Segment Start: Data shown
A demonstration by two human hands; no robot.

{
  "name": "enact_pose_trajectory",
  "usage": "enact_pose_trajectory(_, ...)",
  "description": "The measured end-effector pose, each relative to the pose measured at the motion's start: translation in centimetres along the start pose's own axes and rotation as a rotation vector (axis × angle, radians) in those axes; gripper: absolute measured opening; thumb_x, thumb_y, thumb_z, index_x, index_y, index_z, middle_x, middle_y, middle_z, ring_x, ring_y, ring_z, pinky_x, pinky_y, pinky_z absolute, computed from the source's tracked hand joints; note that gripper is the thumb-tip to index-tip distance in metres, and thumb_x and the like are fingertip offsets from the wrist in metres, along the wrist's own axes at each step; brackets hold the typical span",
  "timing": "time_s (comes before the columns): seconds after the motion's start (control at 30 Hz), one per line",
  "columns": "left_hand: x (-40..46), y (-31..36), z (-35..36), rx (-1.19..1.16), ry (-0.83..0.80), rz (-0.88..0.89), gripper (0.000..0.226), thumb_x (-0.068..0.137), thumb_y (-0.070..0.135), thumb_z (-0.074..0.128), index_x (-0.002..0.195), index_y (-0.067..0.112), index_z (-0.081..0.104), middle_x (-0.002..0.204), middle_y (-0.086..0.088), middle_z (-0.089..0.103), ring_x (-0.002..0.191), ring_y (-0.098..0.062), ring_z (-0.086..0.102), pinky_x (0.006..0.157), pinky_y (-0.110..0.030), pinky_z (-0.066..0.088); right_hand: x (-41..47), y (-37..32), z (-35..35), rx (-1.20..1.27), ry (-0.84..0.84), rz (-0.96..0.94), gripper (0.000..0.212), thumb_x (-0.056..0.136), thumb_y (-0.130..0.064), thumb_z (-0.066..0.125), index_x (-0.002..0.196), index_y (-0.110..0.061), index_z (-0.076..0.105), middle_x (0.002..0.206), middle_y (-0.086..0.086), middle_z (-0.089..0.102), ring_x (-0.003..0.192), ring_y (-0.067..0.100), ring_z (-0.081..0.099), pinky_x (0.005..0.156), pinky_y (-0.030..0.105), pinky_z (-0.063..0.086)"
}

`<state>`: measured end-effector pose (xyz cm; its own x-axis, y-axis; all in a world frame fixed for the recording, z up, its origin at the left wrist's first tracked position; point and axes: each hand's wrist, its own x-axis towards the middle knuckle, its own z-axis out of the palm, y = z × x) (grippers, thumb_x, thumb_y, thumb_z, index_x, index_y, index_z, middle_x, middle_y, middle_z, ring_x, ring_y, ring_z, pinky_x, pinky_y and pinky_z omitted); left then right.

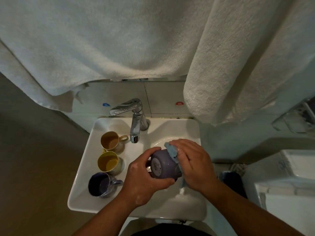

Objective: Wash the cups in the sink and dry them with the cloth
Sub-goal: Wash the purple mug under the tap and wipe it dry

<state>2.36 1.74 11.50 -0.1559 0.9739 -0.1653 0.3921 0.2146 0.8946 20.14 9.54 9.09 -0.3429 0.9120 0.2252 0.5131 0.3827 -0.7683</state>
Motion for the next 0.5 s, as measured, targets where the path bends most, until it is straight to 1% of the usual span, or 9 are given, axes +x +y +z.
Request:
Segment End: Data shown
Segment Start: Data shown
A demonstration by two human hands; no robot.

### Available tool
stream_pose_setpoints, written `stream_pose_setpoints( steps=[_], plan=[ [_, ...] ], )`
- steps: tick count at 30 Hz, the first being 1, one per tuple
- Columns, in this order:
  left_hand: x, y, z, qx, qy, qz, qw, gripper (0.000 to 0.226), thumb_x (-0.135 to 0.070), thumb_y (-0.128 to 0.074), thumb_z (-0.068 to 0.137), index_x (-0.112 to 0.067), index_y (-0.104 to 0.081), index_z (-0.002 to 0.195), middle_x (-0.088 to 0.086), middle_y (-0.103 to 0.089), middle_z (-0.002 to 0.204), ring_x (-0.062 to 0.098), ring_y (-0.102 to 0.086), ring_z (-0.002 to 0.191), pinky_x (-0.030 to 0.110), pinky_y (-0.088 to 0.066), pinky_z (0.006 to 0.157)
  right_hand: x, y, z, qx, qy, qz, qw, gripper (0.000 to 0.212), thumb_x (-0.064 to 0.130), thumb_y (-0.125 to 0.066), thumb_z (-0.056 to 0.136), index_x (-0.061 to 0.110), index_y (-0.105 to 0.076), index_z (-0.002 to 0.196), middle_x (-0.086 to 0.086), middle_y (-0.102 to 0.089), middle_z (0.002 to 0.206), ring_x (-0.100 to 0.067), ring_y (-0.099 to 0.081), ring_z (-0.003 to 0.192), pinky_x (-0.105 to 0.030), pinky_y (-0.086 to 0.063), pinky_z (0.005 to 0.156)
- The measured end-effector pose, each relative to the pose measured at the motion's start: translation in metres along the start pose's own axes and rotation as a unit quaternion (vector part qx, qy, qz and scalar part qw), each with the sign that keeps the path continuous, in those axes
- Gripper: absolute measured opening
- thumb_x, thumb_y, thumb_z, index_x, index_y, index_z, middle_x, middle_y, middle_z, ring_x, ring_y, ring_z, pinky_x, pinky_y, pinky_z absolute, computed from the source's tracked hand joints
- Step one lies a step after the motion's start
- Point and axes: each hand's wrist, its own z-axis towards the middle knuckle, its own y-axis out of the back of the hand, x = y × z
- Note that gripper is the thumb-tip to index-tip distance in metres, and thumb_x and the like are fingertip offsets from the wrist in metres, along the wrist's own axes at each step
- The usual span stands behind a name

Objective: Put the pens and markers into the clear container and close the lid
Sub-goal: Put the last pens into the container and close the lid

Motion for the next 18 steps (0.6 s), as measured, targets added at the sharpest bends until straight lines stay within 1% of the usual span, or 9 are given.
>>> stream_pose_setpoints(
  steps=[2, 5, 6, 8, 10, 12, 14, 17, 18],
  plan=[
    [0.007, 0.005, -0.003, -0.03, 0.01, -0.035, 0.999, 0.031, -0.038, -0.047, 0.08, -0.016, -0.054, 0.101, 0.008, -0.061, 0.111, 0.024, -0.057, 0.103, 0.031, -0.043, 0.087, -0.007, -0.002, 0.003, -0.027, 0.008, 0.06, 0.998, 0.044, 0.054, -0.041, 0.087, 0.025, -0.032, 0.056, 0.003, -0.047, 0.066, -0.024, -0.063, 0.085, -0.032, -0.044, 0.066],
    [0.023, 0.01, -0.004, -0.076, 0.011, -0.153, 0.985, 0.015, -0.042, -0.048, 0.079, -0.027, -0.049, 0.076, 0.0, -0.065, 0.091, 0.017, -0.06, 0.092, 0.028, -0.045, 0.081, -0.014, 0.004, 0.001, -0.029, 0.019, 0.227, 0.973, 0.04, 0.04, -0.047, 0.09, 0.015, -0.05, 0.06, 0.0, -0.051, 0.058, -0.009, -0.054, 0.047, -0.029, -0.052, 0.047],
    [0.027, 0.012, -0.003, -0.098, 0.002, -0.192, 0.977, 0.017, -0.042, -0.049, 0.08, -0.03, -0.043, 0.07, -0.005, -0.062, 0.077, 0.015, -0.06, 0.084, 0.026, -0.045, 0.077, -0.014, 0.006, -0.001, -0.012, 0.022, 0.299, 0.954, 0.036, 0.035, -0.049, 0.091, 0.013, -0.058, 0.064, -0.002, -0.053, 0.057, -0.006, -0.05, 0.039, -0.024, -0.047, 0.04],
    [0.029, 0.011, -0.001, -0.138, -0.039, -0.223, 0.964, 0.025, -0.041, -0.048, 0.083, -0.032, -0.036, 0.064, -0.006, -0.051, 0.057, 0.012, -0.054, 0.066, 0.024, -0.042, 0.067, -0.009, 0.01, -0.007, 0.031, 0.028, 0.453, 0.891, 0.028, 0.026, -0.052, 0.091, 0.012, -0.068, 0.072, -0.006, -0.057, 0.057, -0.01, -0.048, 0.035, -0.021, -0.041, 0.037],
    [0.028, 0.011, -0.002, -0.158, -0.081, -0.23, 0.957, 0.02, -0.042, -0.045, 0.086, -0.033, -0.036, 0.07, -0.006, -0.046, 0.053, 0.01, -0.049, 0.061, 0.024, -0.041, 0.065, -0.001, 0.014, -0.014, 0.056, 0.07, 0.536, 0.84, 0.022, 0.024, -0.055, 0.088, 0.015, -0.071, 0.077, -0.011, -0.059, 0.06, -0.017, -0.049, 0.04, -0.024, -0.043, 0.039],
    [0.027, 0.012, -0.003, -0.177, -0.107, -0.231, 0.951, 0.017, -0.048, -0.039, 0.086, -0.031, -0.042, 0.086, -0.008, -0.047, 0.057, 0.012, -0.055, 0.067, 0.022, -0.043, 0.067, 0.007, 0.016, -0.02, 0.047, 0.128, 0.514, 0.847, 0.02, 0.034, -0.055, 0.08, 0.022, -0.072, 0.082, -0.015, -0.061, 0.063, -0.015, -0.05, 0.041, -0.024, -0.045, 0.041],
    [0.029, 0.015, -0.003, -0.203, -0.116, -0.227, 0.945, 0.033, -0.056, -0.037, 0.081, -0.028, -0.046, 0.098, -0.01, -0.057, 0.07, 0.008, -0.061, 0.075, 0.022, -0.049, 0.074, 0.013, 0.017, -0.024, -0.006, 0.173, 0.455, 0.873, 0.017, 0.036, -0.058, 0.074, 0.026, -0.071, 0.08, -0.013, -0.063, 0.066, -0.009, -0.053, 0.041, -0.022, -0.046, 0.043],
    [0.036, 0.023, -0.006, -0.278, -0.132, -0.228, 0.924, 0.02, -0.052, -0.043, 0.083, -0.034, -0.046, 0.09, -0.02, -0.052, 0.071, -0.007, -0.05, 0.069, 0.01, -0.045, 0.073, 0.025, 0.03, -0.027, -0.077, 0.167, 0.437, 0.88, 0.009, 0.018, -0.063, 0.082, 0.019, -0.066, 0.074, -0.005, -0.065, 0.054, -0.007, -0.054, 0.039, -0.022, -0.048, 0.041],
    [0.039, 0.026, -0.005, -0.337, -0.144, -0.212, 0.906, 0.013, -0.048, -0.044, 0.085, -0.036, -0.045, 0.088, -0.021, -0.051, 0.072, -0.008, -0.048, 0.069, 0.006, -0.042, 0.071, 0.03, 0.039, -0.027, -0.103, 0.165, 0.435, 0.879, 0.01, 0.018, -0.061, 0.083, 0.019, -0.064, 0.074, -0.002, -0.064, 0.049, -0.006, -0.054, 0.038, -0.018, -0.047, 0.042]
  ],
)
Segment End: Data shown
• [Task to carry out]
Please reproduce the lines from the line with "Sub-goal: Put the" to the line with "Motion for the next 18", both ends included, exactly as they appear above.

• [Response box]
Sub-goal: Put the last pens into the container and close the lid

Motion for the next 18 steps (0.6 s), as measured, targets added at the sharpest bends until straight lines stay within 1% of the usual span, or 9 are given.

The requested output has been given in full.